Jun21-06, 05:00 AM
I've been thinking about a cool model concerning quantum
gravity, by assuming two elementary particles can get
quantum gravitational entangled, after they have exchanged
two gravitons. A graviton would be a virtual particle which
propagates at speed of light in the vacuum, like any photon
does, although it, instead of carrying classical information,
would carry quantum information.
Suppose two elementary particles with mass, say two electrons,
interact by exchanging gravitons. We want to know how they
gravitationally behave, considering only their masses,
regardless their electric charges. We must claim they only
undergo gravitational interaction after they have exchanged
two gravitons, such that a quantum entanglement has been previously
produced at a distance r, and it eventually collapses. The first
issue would be, that entanglement, produced at a distance r, will
may influence on how the correlated gravitational forces will be
oriented, and this would mean both two elementary masses can,
at random, exhibit attraction or repulsion forces!. Let us set
the convention, state 1 means a force, applied in one of those
two particles, oriented towards the other, and state 0 means it
is oriented in the opposite direction. The collapse of the
entangled state would yield only one of following two possible
The system collapses to
|0>|0>, or it does to
We can adddress this gravitational interaction with only
a unique qubit.
The collaped state |0>|0> means repulsion, and |1>|1>
means attraction. Any of them would occur at random,
depending only on the probability defined by the distance r,
at which the entanglement has been coupled. As a result,
we couldn't take advantage of this phenomemon for
implementing faster than light communication devices,
because we would be unable to predict which outcome
will be produced in a given interaction. Even if we were
able to predict the probability of an outcome for a given
distance entanglement, the inverse will not hold, we will
never know for sure what distance had yielded a certain outcome.

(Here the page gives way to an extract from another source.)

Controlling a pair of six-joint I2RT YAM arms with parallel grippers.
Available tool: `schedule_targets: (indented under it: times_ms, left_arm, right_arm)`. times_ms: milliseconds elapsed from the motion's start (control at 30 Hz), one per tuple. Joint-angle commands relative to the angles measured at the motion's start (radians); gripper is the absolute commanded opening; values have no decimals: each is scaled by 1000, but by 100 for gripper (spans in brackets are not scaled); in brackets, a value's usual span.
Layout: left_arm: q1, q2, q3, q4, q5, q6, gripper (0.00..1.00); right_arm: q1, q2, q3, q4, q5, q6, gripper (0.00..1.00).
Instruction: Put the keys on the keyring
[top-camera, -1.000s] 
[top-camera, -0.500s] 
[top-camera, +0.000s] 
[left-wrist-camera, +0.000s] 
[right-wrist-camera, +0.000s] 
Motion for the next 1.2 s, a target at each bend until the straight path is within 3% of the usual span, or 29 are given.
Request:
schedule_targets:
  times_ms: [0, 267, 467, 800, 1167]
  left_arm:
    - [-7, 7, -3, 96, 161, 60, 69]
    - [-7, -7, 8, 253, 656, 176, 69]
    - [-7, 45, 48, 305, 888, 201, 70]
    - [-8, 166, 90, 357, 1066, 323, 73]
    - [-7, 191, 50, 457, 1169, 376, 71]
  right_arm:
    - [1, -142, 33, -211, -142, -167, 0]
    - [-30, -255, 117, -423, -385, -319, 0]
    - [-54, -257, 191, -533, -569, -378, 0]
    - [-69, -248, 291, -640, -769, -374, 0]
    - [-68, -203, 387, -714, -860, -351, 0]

This would be one reason why gravitational waves are so
difficult to be observed, along with the fact that gravitons
would only exchange quantum information.
Observation means classical information, but as a gravitational
interaction would be a product of a quantum entanglement collapse,
there would be no classical information available to be observed,
in the way between both particles. Correlated gravitational forces
would be then simultaneous events, they would occur instantaneously,
but nothing would be communicated at infinite speed.
Call beta the probability for a particle to exhibit a
gravitational force towards the other one, and alpha,
the probability for it resulting on opposite direction,
we can express the collapsed state, |s>, of the entangled
gravitational system as:
|s> = alpha|0> + beta|1>,
such that alpha + beta = 1, must always hold,
and we know |s> may be either
|s> = |0>|0> , or
|s> = |1>|1>
This means that the qubit addresses the signature of the
gravitational interaction. Once we've known whether it is
attractive or repulsive, we can apply the classical
newton's law to address the gravitational force, as the rest
masses are always preserved.
I've claimed above that alpha must be a function of distance r.

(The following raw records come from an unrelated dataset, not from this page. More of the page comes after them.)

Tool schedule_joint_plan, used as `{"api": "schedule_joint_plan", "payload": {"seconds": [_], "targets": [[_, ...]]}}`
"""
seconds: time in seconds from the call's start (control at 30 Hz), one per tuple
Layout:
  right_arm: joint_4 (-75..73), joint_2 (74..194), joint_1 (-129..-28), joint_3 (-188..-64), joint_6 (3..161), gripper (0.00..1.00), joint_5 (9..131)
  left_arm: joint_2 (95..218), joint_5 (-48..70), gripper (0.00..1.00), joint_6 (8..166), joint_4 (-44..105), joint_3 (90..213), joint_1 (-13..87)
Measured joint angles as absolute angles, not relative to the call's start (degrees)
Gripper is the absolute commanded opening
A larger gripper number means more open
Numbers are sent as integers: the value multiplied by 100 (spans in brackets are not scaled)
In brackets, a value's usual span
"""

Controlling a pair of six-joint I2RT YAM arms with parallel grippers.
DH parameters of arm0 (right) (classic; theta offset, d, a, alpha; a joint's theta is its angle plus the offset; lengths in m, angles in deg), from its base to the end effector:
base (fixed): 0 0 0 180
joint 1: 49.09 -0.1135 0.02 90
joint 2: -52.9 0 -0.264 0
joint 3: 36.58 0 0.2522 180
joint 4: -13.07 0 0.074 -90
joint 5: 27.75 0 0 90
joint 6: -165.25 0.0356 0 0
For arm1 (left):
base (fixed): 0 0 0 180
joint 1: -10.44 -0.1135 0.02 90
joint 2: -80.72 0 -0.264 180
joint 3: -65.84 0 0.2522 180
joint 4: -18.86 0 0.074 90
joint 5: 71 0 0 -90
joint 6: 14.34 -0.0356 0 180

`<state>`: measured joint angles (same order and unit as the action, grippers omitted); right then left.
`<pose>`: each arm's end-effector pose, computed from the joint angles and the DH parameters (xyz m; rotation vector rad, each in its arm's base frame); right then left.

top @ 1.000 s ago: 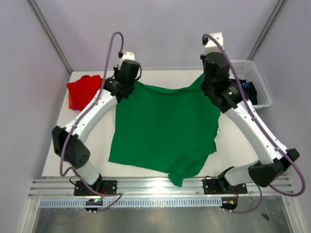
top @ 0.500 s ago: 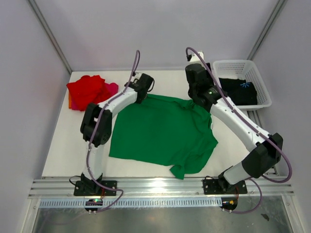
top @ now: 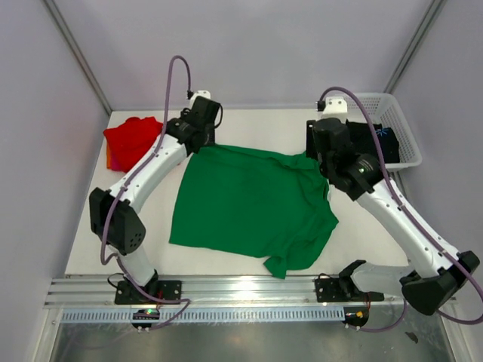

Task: Fold and stack the t-shirts
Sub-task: Flatten out the tshirt

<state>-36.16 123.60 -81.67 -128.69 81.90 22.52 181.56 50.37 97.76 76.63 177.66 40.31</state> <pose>0.2290 0.1193 0.4074 -0.0229 1.9468 -0.2623 0.3463 -0.1775 0.3447 -0.0965 2.2463 0.1763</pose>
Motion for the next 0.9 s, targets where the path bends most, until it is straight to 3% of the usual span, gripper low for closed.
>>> {"api": "schedule_joint_plan", "payload": {"seconds": [0.2,0.47,0.9], "targets": [[-3990,11663,-8226,-11857,9541,55,3618,18067,4307,52,10255,7671,17062,4039],[-4285,11628,-8407,-10583,10719,56,5006,18707,3765,52,10675,7781,16660,4153],[-4361,12098,-8438,-10347,11161,55,5378,19612,3072,52,11020,7293,16675,4236]]}}
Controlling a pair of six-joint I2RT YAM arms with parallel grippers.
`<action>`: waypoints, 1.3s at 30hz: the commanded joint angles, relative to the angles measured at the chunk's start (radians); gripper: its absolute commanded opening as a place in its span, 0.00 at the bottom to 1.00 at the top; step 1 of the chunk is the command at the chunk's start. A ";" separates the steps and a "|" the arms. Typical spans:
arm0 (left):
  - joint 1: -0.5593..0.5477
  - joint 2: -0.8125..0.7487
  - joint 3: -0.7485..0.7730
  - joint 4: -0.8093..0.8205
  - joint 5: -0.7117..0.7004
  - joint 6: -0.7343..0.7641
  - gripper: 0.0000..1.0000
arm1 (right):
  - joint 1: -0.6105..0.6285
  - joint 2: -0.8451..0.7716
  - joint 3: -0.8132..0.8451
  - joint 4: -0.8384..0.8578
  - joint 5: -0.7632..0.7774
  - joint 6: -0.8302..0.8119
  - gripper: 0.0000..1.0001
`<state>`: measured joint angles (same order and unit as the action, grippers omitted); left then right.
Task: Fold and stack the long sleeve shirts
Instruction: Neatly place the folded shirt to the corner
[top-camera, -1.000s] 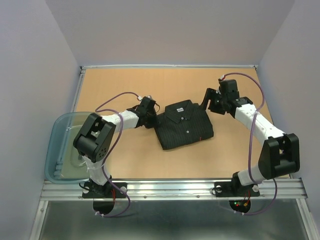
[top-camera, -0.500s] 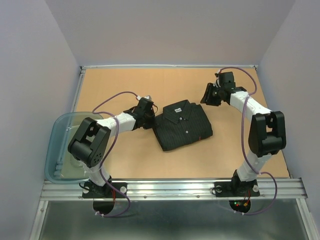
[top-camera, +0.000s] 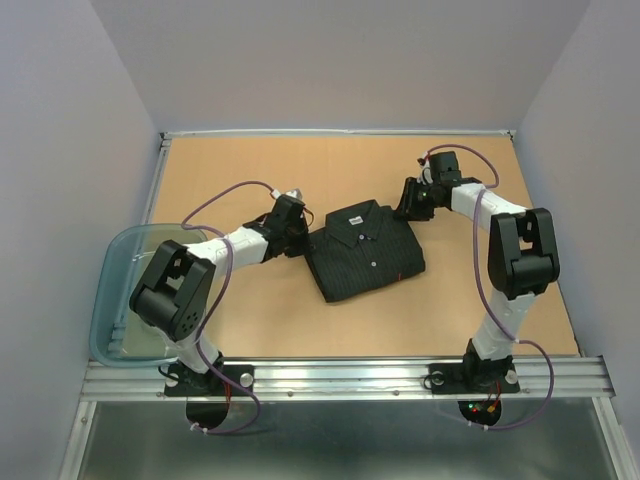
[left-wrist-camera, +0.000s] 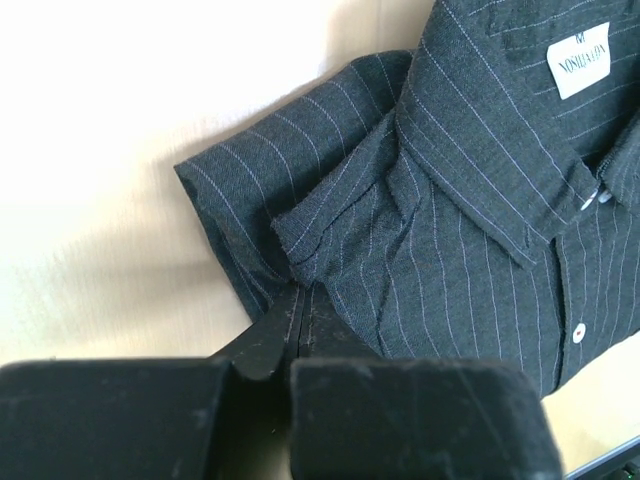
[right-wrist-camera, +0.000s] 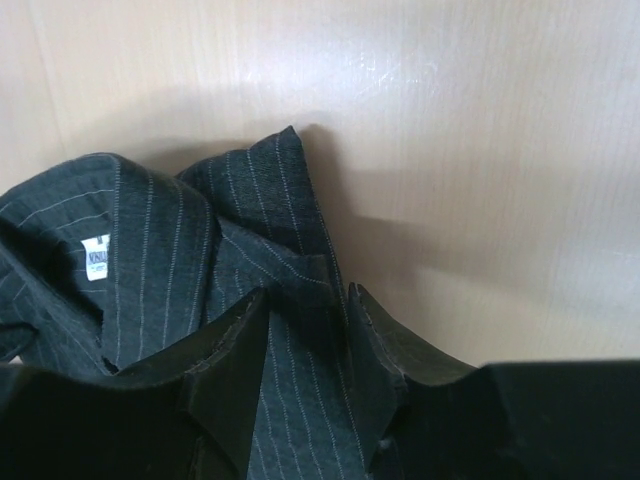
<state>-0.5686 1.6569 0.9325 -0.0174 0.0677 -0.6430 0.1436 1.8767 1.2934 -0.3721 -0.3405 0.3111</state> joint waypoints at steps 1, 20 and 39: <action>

Now, I claim that if r = 0, then alpha = 0, and if r = R_h,
where R_h is current Hubble radius, then alpha = 1. This means
those elementary masses, which are coupling quantum gravitational
entanglements at distances close to R_h, should be exhibiting
repulsive gravitational forces, with a higher probability.
Symmetrically, elementary masses, coupling at Planck scales,
would be exhibiting an alpha close to the fine-structure constant!.
This is not too speculative, you can easily deduce it from
quantum mechanics, assuming gravitons are spin-1/2 bosons,
and considering spacetime as the state space of that gravitational
system, formed by two electrons.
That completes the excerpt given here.